RNA editing guides immune cells to areas of tissue injury

A team of international scientists led by the Heidelberg University, Medical Faculty Mannheim, and the Newcastle University (Great Britain) has succeeded in decoding a new mechanism of immune cell trafficking by examining vascular diseases. Surprisingly, the fine-tuning of this fundamental immune defense process is carried out by an RNA editing system (ADAR2) in the endothelial cells that line the blood vessels. This knowledge could open up new therapeutic approaches for a large number of inflammatory diseases.

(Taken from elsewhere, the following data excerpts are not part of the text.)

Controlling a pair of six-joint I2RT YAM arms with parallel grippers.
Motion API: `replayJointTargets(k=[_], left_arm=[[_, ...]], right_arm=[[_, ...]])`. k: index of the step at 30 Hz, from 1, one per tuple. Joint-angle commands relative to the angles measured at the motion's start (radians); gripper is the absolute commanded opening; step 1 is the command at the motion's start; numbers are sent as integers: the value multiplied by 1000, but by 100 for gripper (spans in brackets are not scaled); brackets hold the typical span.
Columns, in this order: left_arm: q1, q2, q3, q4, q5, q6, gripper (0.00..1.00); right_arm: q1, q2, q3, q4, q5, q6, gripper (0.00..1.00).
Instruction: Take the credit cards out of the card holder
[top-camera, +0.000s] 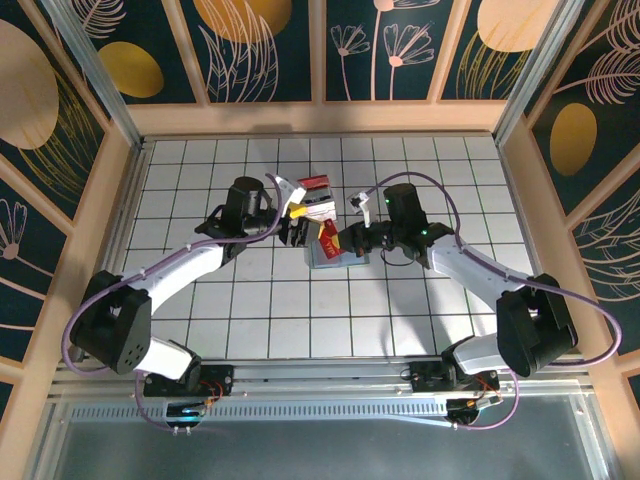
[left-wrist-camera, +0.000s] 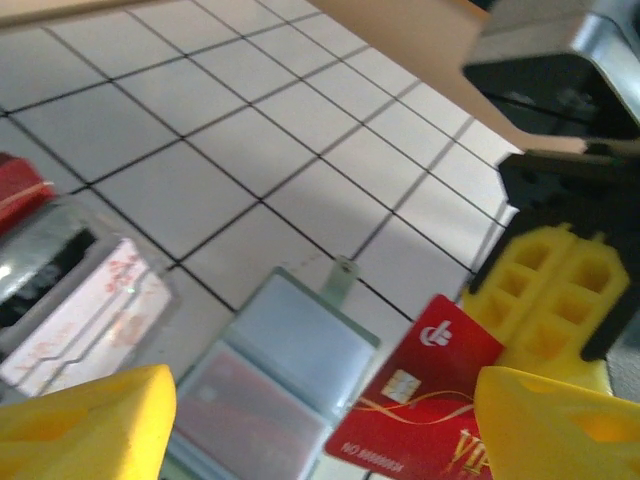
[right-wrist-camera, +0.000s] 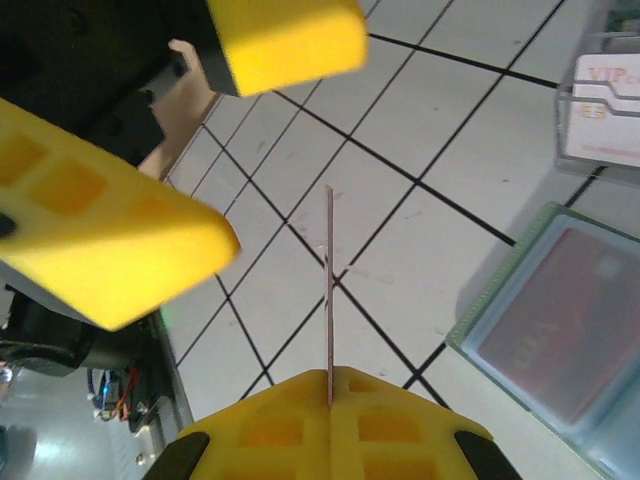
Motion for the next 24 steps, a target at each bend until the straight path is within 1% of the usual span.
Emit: replayJointTargets(k=[1, 3, 7, 10, 14, 16, 19, 21, 24], left_arm=[[2, 12, -11, 28, 116, 31, 74], [2, 18, -9, 16, 115, 39, 67], [2, 33, -6, 14, 195, 44, 58], [2, 38, -12, 22, 230, 39, 48], [2, 40, -18, 35, 259, 17, 29], [2, 33, -32, 67, 274, -6, 19], [2, 19, -51, 106, 286, -38, 7], [2, 11, -57, 112, 280, -47, 1], [2, -9, -79, 150, 257, -77, 0]], right_arm=[[6, -27, 18, 27, -71, -30, 0], [6, -32, 17, 35, -86, -30, 0], [5, -43, 16, 55, -105, -28, 0], [5, -45, 17, 75, -120, -29, 0], [5, -32, 26, 90, -124, -29, 0], [5, -22, 28, 96, -124, -31, 0], [3, -17, 24, 135, -112, -17, 0], [2, -19, 16, 173, -105, 1, 0], [-4, -30, 0, 243, -95, 33, 1]])
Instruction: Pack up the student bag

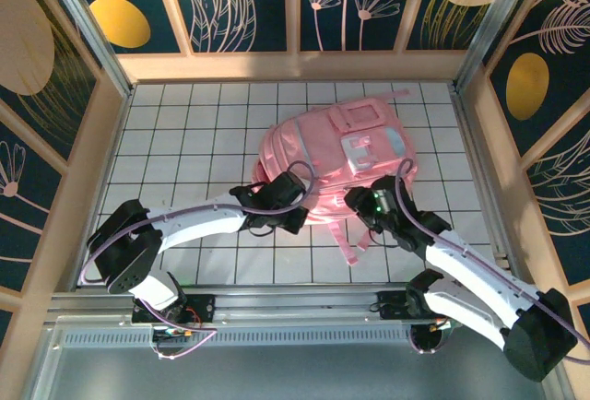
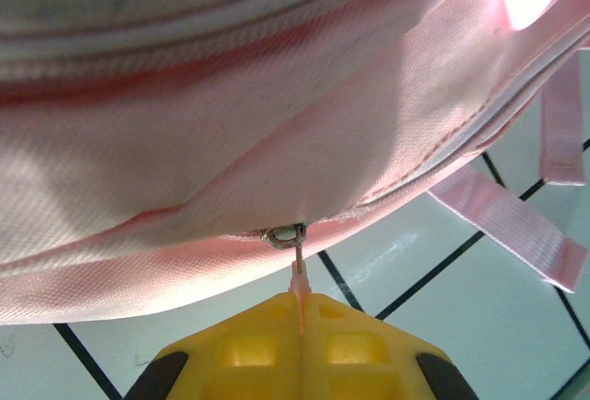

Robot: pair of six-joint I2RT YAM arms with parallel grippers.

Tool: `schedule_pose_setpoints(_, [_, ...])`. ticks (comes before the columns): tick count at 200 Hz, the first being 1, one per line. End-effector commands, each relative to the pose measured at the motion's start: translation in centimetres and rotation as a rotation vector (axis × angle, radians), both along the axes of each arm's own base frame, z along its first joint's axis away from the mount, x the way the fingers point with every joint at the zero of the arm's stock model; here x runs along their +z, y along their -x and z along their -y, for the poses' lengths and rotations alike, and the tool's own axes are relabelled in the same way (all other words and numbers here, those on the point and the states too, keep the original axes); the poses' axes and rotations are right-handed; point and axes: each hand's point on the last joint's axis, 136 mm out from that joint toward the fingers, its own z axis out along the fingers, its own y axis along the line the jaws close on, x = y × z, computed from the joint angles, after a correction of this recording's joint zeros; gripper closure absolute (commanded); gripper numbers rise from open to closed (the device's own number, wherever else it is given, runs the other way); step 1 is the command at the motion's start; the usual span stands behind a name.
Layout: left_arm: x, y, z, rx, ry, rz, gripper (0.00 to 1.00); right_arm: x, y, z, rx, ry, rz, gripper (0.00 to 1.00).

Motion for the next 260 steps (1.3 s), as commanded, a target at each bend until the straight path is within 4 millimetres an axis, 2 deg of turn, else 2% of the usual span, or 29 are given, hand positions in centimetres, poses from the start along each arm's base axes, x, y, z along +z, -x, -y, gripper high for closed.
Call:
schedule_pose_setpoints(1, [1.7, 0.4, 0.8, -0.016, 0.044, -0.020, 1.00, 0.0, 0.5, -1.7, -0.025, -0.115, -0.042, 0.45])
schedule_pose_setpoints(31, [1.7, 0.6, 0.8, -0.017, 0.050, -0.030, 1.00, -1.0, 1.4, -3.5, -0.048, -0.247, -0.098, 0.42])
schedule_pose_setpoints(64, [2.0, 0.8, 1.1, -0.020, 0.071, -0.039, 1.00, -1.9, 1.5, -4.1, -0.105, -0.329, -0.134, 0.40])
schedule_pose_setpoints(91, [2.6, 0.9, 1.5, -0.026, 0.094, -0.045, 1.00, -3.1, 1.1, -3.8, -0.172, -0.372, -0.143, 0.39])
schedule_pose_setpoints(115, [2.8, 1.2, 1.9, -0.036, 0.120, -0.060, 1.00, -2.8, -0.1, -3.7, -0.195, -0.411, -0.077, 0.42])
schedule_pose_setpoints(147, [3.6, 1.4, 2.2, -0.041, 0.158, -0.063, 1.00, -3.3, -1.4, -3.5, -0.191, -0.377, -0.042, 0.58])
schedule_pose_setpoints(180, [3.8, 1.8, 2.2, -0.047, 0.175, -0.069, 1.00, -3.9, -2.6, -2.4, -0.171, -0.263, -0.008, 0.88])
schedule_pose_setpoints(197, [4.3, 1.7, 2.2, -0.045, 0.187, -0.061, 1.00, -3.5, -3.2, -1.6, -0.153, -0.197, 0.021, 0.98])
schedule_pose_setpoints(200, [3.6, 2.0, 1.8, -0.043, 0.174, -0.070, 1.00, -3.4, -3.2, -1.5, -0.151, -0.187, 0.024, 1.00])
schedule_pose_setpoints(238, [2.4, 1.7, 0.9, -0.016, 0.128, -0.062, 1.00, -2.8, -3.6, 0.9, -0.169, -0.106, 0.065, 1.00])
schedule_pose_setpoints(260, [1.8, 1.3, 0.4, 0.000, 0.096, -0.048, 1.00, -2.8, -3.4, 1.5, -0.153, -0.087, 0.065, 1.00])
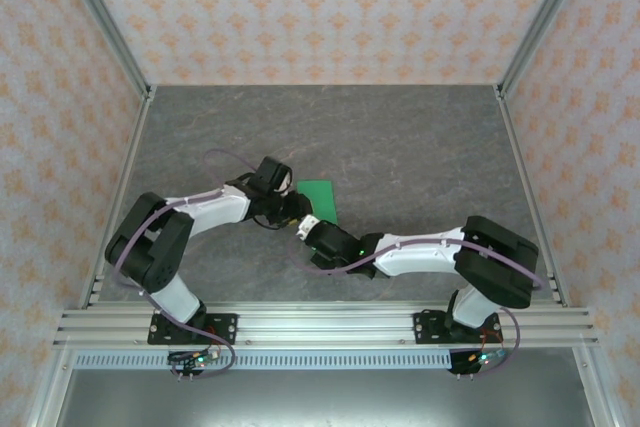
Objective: Fold a paper plane with a square sheet of paper (fold left side to right side)
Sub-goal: Third fold the triangle at the center of the table.
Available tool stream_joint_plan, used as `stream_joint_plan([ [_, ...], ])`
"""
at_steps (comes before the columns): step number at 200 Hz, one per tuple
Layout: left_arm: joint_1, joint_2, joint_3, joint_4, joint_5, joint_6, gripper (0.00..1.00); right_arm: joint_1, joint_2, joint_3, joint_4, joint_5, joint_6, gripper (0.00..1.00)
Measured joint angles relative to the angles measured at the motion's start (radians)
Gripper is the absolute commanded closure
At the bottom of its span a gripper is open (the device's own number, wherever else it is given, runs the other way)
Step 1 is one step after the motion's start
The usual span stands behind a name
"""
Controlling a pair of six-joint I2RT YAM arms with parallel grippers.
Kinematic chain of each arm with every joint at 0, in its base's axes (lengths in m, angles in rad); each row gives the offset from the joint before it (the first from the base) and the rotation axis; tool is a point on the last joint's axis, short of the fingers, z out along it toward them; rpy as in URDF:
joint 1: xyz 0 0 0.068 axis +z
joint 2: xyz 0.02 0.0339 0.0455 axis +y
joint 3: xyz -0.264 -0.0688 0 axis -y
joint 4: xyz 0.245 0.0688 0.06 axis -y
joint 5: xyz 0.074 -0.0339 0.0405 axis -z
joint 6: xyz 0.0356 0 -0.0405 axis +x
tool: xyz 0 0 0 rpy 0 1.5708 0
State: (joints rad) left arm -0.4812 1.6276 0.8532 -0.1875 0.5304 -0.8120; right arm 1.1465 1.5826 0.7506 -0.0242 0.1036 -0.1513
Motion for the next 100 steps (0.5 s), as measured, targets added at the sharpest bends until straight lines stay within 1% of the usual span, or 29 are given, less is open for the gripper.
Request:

When our body experiences an injury or becomes infected by pathogens, chemical signals called cytokines cause immune cells to leave the bloodstream and travel through the blood vessel wall to the site of the injury or infection. This process of immune cell trafficking is essential for the body's natural defense.

However, if this process is chronically activated, it can lead to chronic tissue inflammation and organ damage, which in turn promotes the development of chronic inflammatory diseases including heart disease and cancer. Immune cell trafficking is therefore an important parameter that can be used to regulate the inflammatory processes and is the focus of drug development for the treatment of a wide variety of diseases.

The international research team carried out its investigations using ischemic diseases as an example. During ischemic diseases our body experiences lack of oxygen in the affected tissue triggering the production of cytokines. The most common consequence of chronic ischemic heart disease is heart failure.

"Chronic inflammation is an important mechanism underlying ischemic heart disease. People who have had a heart attack are at high risk of having a second heart attack, developing heart failure, or experiencing other complications. If we understand how immune cells are recruited into the heart after an acute heart attack or in chronic ischemic heart disease, we can develop new therapeutics that may reduce this risk, known as residual risk," says Professor Konstantinos Stellos.

Together with the RNA biologist and first author of the study, Dr. Aikaterini Gatsiou, he did much of the work at the Newcastle University in the UK. With his move to undertake the Chairmanship of the Department of Cardiovascular Research at the Mannheim Medical Faculty, Heidelberg University in 2021, he continued his work from there.

The finding that an RNA enzyme orchestrates the inflammatory response in the heart or in other ischemic muscle tissues makes it a promising target for various inflammatory diseases. ADAR2 (Adenosine Deaminase Acting on RNA-2) precisely catalyzes the change of an RNA alphabet letter, called adenosine, to another letter, called inosine, at specific sites in RNA, a process termed RNA editing.

The researchers defined from single nucleotide resolution up to organ level the exact mechanism by which RNA editing controls immune cell trafficking in ischemic diseases.

"We believe that a significant obstacle in rapidly developing new therapies is the tendency of basic research studies to base scientific observations on a single level of analysis. Since we are multilevel organisms, efforts to discover new pathways that could be pharmacologically targeted would be most effective if all mechanistic levels are explored and tested using human and murine primary cells, experimental disease models, and human biopsies. This is exactly what we had in our mind when designing this investigation, which was implemented with the help of several experts from various research fields who significantly contributed to this study," explain Professor Stellos and Dr. Gatsiou.

The RNA enzyme ADAR2 may not only be a therapeutic target itself, but its activity may be used as an alternative tool to genome editing technologies. DNA editing using CRISPR/Cas9 gene scissors now enables scientists to specifically modify an organism's DNA in order to correct diseases. However, the technology also harbors risks, as it leads to irreversible changes in the DNA.

"The use of RNA editing represents a more promising approach for the development of therapies for inflammatory diseases such as heart failure, cancer and autoimmune diseases. RNA editing does not touch the DNA, it is very specific and the effect is reversible and doseable due to the short life-time of RNA. Our study provides an integrative framework for such efforts," says Dr. Aikaterini Gatsiou. "Interestingly, several research groups are working on the exploitation of human ADAR enzymes as controllable RNA editing machines," adds Professor Stellos.

Considering that inflammation is a common mechanism in several pathologies, the findings of this work can revolutionize the treatment of many diseases. The results were published online today in Immunity.